Here is my plan. A buddy down the road got swindled into accepting some loads of fill that have tons of rather large concrete slab pieces about 4 to 6" thick. My plan is to run my york rake through the muck and mud to make a rather level bed for the concrete "tiles" and lay them together as close as possible to pave a road through the wet spots. I think the mud will almost act like mortar. I will fill the voids between the slabs with mid sized rock chunks to hold it all together. These sections are about 40' long and about 15' long, so not huge.

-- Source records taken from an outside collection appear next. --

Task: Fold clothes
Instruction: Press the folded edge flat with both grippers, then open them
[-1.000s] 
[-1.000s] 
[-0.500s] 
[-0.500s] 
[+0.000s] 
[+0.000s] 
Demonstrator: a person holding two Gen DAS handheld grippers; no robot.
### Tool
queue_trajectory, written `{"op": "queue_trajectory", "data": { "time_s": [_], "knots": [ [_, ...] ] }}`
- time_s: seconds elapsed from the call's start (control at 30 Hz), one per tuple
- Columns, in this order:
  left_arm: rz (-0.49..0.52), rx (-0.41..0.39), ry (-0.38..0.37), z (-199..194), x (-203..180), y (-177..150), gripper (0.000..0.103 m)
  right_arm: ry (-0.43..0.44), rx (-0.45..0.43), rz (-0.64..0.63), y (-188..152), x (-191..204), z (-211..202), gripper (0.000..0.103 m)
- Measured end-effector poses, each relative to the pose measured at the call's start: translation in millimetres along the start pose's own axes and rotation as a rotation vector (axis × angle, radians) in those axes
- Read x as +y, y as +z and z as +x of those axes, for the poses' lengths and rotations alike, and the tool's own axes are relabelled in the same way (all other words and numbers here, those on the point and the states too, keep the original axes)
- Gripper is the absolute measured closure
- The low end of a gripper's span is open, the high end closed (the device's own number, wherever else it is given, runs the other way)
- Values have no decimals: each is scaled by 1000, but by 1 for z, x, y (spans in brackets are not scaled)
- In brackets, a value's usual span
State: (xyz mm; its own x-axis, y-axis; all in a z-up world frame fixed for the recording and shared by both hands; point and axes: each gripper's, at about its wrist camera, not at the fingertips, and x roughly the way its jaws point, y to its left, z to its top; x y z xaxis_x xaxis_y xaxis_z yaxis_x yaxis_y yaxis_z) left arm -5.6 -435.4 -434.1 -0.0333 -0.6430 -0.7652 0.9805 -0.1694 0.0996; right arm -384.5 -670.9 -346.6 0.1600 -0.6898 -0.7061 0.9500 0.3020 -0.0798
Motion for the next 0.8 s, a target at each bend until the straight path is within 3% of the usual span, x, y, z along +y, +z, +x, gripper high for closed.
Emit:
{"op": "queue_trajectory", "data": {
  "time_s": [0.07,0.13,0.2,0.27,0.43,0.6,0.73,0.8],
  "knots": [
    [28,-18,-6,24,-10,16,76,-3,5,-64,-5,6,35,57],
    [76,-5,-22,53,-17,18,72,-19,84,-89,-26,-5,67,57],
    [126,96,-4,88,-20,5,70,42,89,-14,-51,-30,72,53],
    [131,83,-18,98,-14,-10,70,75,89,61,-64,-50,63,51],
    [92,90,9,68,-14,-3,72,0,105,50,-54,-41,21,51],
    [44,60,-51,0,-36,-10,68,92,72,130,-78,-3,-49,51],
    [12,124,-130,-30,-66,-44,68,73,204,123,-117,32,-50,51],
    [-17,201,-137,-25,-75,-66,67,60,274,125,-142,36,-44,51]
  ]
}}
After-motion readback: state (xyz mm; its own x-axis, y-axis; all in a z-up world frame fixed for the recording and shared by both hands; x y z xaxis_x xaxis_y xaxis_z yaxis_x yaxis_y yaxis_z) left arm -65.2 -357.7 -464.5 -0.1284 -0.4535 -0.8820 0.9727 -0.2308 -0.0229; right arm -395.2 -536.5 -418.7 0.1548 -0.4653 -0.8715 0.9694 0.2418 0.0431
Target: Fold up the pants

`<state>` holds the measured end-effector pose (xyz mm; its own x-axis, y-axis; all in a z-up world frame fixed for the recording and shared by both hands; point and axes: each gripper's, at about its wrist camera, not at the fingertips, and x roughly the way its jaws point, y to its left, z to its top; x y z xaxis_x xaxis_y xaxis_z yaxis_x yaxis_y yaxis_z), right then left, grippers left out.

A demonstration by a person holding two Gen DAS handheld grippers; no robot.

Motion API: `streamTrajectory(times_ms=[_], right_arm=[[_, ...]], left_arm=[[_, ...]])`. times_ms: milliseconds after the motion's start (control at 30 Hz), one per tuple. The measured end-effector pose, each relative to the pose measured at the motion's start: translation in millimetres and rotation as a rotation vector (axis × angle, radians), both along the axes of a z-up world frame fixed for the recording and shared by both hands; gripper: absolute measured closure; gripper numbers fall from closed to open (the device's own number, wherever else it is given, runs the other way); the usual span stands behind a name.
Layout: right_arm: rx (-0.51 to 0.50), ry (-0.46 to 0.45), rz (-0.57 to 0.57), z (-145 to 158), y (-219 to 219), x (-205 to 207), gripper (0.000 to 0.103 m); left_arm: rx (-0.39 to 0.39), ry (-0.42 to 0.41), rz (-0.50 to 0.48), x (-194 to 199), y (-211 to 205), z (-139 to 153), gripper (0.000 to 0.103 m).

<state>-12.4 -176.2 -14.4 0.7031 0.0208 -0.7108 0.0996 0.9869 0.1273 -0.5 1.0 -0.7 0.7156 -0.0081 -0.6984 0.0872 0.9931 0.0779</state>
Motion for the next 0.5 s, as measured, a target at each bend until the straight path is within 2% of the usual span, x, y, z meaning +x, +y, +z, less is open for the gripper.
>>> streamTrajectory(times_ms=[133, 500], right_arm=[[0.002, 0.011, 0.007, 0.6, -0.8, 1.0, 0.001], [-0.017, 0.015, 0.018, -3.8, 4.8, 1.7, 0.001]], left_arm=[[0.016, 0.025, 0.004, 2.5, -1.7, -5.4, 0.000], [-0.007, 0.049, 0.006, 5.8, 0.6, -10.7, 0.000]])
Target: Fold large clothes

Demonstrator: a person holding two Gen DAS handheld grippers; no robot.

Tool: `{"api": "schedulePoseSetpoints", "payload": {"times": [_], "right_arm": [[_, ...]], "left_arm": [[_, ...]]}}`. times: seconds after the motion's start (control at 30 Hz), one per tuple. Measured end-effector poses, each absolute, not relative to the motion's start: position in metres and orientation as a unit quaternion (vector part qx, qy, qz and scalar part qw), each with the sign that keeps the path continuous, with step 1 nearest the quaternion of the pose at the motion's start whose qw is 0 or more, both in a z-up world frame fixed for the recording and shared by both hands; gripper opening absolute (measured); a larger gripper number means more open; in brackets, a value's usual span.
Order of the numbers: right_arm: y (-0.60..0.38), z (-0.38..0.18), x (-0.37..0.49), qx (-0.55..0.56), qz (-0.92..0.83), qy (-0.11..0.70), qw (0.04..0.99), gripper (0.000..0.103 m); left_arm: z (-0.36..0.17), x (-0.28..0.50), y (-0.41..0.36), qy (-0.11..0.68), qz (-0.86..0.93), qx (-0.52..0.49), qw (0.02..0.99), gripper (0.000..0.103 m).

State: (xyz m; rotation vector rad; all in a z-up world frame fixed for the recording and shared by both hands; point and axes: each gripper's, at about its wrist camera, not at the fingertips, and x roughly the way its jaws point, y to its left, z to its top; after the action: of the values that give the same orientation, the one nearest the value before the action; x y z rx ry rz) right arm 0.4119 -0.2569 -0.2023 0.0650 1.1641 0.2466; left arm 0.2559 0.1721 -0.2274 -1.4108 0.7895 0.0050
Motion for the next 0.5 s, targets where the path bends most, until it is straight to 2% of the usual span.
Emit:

Any tips, tricks, warnings? Good idea bad idea?
I fought similar problems for years, attempting similar solutions. It dawned on me that every road I drove on had water run under it in pipes of various sizes. So I took that route and started controlling the water. It was more work but did eliminate 98% of my problems. Others have come to see what I had done. My default statement is; 'Stop using your driveway as a drainage ditch'.
 
   / Using concrete slabs to "pave" some wet spots in a road.
  • Thread Starter
#23  
I fought similar problems for years, attempting similar solutions. It dawned on me that every road I drove on had water run under it in pipes of various sizes. So I took that route and started controlling the water. It was more work but did eliminate 98% of my problems. Others have come to see what I had done. My default statement is; 'Stop using your driveway as a drainage ditch'.
Excellent advice! Makes perfect sense.
The only problem is this area is along a creek and it floods 3-8 times a year. So unless I raise that area somehow it will always get wet and stay wet for awhile, generally most of the winter and spring.
 
   / Using concrete slabs to "pave" some wet spots in a road. #24  
I think some geotile fabric would be your friend. Put that over the mushy ground. That will help support the concrete.
By me, crushed shale is what many use for driveways. Our soil holds water. The ones that just layout the shale find it disappearing into the ground. While the ones that roll out the geotile have much better luck. These rolls sold at Lowe's, for one, come in 14'x 400' rolls.
 
   / Using concrete slabs to "pave" some wet spots in a road. #25  
To the OP, a lot of overthinking in my opinion. Some advice seems to think if you put those slabs in the world will stop turning. Me reading between the lines it sounds like you have a problem area but it’s not a huge deal. Dump those slabs in and see what happens.
 
   / Using concrete slabs to "pave" some wet spots in a road. #26  
I had success using concrete slab/chunks on a path that ran about 50 feet down the side of my barn. I first scraped it out sub level,so the slabs would end up at grade, then used sand and some gravel as a bed.

dug a drainage ditch on the low side, and filled it with fist sized chunks and gravel. Then laid the broken slabs in like mosaic tile, and drove back and forth with tractor.

Ten years later, it still works well.
 
   / Using concrete slabs to "pave" some wet spots in a road. #29  
Any tips, tricks, warnings? Good idea bad idea?

Build drainage ditches both sides of the roadway, and use culvert(s) to move water across the road.
As said, stop driving in the "ditch". Drain the swamp and raise the grade.
 
   / Using concrete slabs to "pave" some wet spots in a road. #30  
I was at a chemical plant under construction in Russia last year and they used slabs of concrete that were approximately 6 x 12 (probably metric, but I don't think that way) to temporarily pave the roadways placing them side by side. Since there was nothing under the slabs they shifted every which way and made for the most God awful ride I ever had in a bus. The impressive thing was that I never saw a cracked slab.

I'm afraid without some form of bedding your slabs will create nothing more than headaches.